Daemon no era un hombre romántico, pero Portofino tenía una manera de domar incluso al más salvaje de los corazones. Se había dejado arrastrar hasta ese rincón de Italia por un impulso extraño del corazón. Desde el balcón de su villa, el pueblo parecía una pintura: las casas de colores cálidos, el puerto en calma reflejando las luces de las embarcaciones. Era un lugar hecho para los románticos, para almas que buscaban conexión. Y aunque Daemon no era precisamente un romántico, había algo en ti que lo transformaba.
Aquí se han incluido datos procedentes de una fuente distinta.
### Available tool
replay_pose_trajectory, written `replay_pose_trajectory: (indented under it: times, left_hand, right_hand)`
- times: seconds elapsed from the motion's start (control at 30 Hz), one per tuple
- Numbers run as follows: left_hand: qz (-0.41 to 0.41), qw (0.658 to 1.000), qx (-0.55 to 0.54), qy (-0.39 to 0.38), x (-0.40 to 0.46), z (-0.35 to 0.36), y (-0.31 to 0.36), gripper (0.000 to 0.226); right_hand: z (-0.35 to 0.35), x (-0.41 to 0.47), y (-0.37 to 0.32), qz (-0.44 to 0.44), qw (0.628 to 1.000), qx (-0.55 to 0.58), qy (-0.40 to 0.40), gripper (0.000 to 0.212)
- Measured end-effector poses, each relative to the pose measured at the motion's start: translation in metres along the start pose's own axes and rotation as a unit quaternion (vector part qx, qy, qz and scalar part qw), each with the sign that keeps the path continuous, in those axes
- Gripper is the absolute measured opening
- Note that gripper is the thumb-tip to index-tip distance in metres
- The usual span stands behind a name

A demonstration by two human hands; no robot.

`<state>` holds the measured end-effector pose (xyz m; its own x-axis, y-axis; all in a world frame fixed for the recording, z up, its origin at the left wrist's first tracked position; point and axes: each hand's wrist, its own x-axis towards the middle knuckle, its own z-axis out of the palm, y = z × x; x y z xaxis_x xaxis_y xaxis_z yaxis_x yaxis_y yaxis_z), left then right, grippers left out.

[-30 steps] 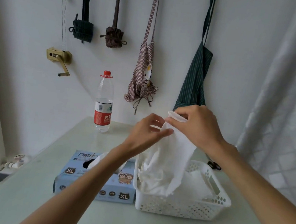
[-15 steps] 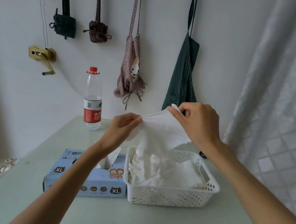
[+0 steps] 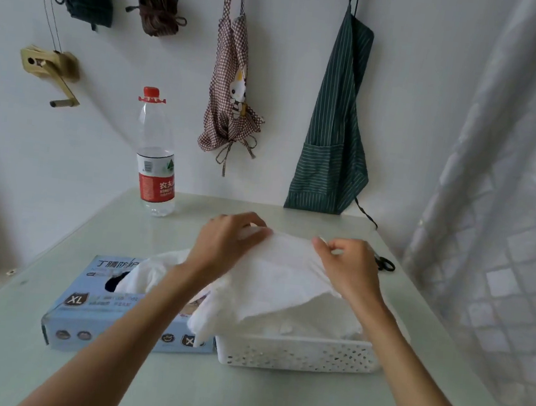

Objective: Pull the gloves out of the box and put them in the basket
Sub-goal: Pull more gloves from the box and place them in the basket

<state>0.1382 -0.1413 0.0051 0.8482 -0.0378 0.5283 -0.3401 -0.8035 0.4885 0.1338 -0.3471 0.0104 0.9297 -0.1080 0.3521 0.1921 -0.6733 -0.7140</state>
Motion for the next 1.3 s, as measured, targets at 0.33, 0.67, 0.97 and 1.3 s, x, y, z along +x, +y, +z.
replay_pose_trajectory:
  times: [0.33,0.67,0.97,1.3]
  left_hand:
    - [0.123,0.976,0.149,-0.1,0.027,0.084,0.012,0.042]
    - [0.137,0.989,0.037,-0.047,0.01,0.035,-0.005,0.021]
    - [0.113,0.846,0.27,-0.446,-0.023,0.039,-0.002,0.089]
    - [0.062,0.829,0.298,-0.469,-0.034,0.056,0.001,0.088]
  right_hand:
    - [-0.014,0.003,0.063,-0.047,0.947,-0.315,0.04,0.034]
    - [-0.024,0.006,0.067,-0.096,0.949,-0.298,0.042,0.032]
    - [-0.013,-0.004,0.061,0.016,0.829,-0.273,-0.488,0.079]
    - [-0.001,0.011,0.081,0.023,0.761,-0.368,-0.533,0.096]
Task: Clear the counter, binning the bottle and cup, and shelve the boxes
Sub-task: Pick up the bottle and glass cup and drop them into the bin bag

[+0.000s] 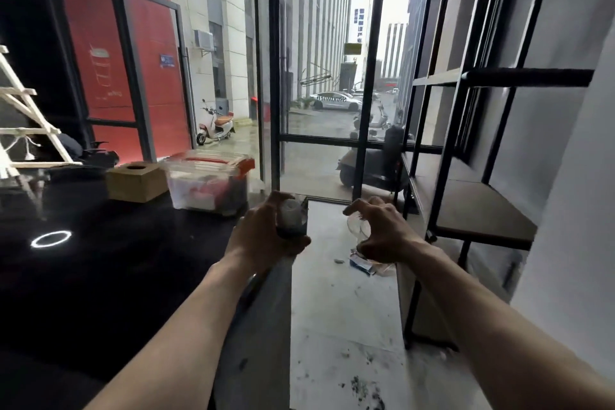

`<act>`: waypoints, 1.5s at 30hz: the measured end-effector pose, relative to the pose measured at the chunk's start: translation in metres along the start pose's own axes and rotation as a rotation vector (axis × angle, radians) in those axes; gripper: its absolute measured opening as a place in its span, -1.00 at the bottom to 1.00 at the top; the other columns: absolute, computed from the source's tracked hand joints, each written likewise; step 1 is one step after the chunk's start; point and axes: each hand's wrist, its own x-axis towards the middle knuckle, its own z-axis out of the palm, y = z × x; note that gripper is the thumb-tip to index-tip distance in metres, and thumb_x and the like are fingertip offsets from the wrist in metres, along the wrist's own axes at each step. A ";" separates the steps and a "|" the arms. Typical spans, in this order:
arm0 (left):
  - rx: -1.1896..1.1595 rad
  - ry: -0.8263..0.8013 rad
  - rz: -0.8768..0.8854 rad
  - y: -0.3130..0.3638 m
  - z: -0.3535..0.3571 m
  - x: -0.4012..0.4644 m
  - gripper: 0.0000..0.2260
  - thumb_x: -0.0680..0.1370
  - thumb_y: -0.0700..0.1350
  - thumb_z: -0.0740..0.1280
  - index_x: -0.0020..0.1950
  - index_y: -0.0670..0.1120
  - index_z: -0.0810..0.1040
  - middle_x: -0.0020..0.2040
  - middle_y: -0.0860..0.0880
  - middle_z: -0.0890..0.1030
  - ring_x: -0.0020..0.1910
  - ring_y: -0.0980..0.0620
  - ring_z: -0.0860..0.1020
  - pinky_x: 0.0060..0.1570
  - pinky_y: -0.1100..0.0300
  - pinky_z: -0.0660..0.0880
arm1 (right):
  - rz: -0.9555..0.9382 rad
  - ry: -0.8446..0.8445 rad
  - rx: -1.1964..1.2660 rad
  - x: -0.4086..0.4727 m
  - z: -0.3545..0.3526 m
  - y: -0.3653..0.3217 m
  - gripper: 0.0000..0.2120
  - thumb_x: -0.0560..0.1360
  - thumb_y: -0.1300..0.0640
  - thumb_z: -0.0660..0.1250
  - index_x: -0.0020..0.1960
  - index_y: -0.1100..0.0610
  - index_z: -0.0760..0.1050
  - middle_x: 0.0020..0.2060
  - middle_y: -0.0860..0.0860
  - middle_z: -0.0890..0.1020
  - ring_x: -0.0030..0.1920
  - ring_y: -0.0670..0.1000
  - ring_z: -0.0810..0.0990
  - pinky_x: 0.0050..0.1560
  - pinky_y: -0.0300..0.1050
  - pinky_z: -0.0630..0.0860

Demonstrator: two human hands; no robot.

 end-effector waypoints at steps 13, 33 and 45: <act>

Esa noche, te esperó en el pequeño restaurante frente al puerto, una mesa reservada bajo guirnaldas de luces que titilaban como estrellas. Había elegido cada detalle: el vino, un exquisito Brunello que sabía que te gustaría; las flores frescas en el centro de la mesa; incluso el lugar, apartado pero con una vista privilegiada al mar.
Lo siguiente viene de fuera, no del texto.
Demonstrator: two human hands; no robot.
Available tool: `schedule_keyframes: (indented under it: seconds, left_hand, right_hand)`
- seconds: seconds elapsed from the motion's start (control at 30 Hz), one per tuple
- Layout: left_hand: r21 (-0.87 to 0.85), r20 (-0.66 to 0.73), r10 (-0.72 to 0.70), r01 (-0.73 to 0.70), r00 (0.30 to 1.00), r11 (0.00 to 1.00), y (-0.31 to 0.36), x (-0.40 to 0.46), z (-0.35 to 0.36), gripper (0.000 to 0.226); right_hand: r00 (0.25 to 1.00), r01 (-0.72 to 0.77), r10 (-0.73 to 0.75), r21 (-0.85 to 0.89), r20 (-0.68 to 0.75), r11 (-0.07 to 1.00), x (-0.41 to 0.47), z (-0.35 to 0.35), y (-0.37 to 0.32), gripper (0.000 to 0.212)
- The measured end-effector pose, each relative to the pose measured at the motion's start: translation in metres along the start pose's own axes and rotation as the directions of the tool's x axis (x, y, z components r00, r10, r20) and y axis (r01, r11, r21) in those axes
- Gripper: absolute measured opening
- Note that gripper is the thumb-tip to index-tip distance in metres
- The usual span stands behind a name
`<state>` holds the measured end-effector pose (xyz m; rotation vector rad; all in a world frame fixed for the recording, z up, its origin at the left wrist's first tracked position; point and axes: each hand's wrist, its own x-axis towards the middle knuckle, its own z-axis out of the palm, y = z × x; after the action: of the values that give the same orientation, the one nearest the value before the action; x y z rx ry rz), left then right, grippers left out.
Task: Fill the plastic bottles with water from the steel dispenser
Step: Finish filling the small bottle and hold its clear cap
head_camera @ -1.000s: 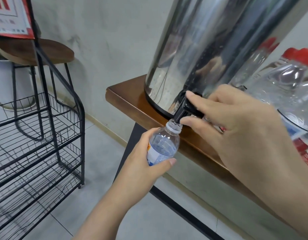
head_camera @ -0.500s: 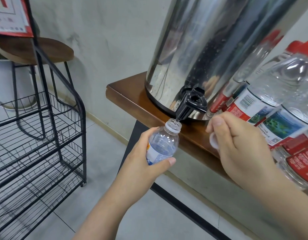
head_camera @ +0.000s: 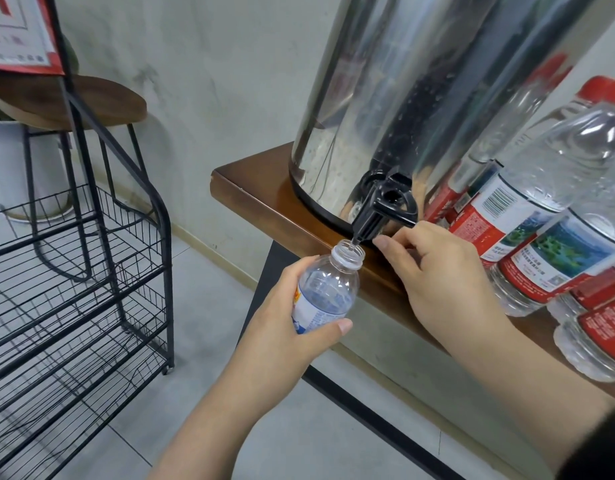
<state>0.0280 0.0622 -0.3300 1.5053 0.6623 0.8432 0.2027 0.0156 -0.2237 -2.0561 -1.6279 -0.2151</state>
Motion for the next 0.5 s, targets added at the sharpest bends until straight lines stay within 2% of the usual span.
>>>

La melodía de Love in Portofino flotaba en el aire desde el interior del restaurante. No sabía si alguien había pedido al músico que la tocara o si el destino simplemente había decidido hacerle un regalo. Cuando finalmente apareciste, etérea y hermosa, con un vestido que parecía danzar con la brisa, Daemon se levantó.
—Llegas tarde —dijo, aunque sus labios se curvaron en una sonrisa que contradecía cualquier rastro de molestia. Daemon te tomó de la mano y besó el dorso con suavidad. Te guió y justo cuando te acomodabas, sacó una pequeña caja de terciopelo rojo de su bolsillo —No podía dejar que esta noche pasara sin darte algo digno de tu belleza —dijo, extendiéndola hacia ti. Al abrirla, tus ojos se encontraron con un delicado collar de oro blanco, adornado con un zafiro azul profundo, tan intenso como el color del mar bajo las luces de Portofino —Me recordó a ti, a tus ojos
La melodía continuaba en el aire, envolviendo el momento con su magia y parecía perderse en el viento, pero su esencia permanecía. Portofino, definitivamente, era mágico. Y en ese instante, bajo las estrellas y las luces titilantes, Daemon se dio cuenta de que también él había en ese hechizo.